• [Task directions]: In the listing, find every line that has the string "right" and copy it.

• [Dataset section]:
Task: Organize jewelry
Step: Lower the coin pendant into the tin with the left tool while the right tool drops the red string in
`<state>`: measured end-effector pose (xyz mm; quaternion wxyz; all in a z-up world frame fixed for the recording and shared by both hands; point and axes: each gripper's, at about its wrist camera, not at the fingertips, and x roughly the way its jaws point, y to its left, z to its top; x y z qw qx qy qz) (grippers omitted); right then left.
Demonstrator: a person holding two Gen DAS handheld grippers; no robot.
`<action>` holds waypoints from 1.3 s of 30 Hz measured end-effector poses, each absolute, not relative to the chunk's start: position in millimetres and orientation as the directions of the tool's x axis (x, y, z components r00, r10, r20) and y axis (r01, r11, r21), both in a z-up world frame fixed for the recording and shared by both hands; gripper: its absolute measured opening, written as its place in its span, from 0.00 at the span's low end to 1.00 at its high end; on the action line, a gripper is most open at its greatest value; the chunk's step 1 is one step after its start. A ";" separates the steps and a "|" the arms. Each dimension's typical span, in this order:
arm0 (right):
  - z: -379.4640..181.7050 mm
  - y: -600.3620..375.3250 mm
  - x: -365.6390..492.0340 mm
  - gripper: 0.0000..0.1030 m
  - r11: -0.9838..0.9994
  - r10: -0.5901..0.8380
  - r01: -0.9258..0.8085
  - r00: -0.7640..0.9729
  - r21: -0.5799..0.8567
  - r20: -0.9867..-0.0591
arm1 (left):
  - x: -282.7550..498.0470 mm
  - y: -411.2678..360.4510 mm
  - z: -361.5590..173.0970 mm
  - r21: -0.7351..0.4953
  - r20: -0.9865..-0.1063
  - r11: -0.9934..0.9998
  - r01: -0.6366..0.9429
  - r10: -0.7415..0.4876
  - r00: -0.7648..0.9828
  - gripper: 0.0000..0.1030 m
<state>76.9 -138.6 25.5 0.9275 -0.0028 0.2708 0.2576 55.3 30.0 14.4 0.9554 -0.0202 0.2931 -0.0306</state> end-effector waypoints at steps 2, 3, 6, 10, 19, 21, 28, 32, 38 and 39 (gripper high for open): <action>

• [Answer section]:
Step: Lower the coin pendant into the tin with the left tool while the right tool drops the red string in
`<state>`: measured end-effector pose (xyz mm; quaternion wxyz; all in a z-up world frame fixed for the recording and shared by both hands; point and axes: each gripper's, at about its wrist camera, not at the fingertips, and x roughly the way its jaws point, y to its left, z to its top; x y z qw qx qy qz) (grippers omitted); right then left.
arm0 (right):

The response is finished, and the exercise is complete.